Pasta shortages at supermarkets due to climate change killing wheat –

A shortage of durum wheat has caused the pasta problem following a drought, in addition as soaring temperatures hitting farms in Canada, one of its biggest producers

If fuel shortages in the UK weren’t bad enough, then pasta lovers may want to take a seat.

The Italian food important is at risk of being taken off of supermarket following a disastrous wheat harvest over summer, hitting the worldwide supply chain and causing prices to rocket.

A shortage of durum wheat has caused the problem following a drought, in addition as soaring temperatures hitting farms in Canada, which one of its biggest producers.

The meaningful ingredient is ground into semolina in order to make spaghetti, penne and macaroni pasta shapes.

But Canadian farmers are currently down on the crop by 40 to 50% following a deadly summer that had reached a national-record high temperature of 49.6C within June.

The killer heatwave was then followed by an unheard of drought which had further harmed wheat production.

This comes after the chief Minister has denied the UK is in crisis as both labour shortages and supply issues continue to affect the nation. Amidst the shortages, the PM said that the economy was facing the “stresses and strains that you’d expect from a giant waking up” after the COVID-19.

Farmers on both sides of the Atlantic have struggled due to climate change, with wheat producing regions in Europe affected by extreme rain.

Flooding over summer battered the crop in France while in Italy, the home of pasta, a frosty early spring and a dry summer reduced the quality and quantity of durum wheat.

Shoppers around the country have complained of pasta shortages at their local supermarket in recent weeks.

Empty shelves were seen in Sainsbury’s stores in Birmingham and Surrey today and at Tesco stores in Edinburgh and Bristol.

Tesco denied having a shortage due to the supply of durum wheat, while Morrisons blamed reduced availability on the Italian national holidays.

But the Director of Eurostar Commodities, Jason Bull, said we should be ‘under no illusion’ that climate change is causing problems to pasta supplies.

He said: ‘It’s crazy. I’ve been doing this for 17 years, but I’ve not seen this before.

‘It’s because of the durum crop – pasta is made with durum wheat, and Canada’s biggest exporter.

‘They’ve had a very bad crop due to extreme dry weather, it’s hardly rained since they planted the crop so they’re down about 42%. It had a big drop and then the USA is down nearly 50%.

‘combine with hat the opposite effect, in Europe and France they’ve had excessive rain, so the wheat crop isn’t appropriate for milling.

‘So, it’s a bad situation on both sides of the Atlantic.’

Mr Bull said the scramble for the wheat has pushed the price up by 90 to 100%, ‘which feeds into an increase cost of raw materials’.
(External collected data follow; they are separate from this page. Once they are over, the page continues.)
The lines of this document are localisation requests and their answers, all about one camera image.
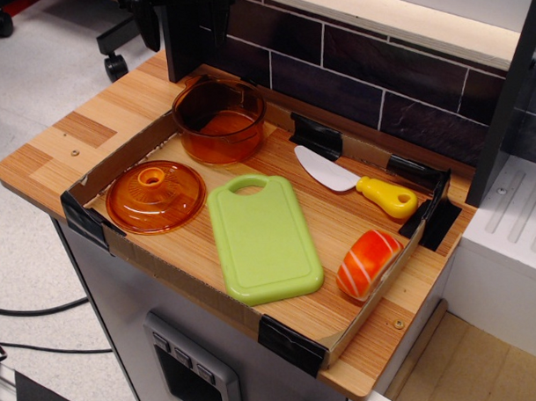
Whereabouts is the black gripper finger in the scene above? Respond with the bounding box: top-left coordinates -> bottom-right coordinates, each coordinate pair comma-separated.
132,1 -> 160,52
209,0 -> 232,47

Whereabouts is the white toy knife yellow handle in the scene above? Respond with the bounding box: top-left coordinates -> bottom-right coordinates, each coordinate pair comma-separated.
294,146 -> 419,220

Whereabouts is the cardboard fence with black tape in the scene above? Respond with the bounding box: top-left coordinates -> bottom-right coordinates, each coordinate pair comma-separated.
56,64 -> 470,388

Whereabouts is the green plastic cutting board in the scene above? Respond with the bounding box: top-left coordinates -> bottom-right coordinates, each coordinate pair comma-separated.
207,174 -> 324,307

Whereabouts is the black office chair base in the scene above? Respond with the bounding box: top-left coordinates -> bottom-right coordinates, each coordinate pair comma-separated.
96,17 -> 139,83

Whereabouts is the orange transparent pot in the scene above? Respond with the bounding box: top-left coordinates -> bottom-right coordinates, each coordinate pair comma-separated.
172,75 -> 267,165

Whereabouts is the black chair wheel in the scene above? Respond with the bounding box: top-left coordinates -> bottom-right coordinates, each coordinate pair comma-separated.
0,9 -> 14,39

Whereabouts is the orange transparent pot lid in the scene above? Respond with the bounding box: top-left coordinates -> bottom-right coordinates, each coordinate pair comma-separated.
106,160 -> 206,235

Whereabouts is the salmon nigiri sushi toy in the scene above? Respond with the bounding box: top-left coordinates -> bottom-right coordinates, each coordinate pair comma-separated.
336,230 -> 404,302

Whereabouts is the grey toy oven front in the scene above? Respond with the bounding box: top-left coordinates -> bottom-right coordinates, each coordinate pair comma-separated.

This comes after the business secretary has said that soldiers will be delivering fuel in the next associate of days to ease petrol supply issues. Kwasi Kwarteng, the UK’s business secretary, has admitted that the past few days, which have seen long queues outside petrol stations and some pumps running dry, had been “difficult”.

He warned that shortages could be felt for some time to come as climate change leads to more extreme weather patterns.

‘If Canada and the USA continue to get dry weather an no rainfall it will affect the crops,’ Mr Bull said.

UK shoppers wanting pasta now confront empty shelves, and may have to to pay up to 50% more for pasta in the future.

The problem has been exacerbated by a national shortage of delivery drivers and supply issues in Italy.

Britain has an estimated shortage of 100,000 heavy goods means (HGV) drivers for many reasons, including Brexit, Covid, industry pay and drivers retiring.

The shortage has sown chaos throughout British supply chains, in everything from food to fuel.

One person in the south east shared a photo of an all but empty pasta section this morning, saying petrol pumps were also dry.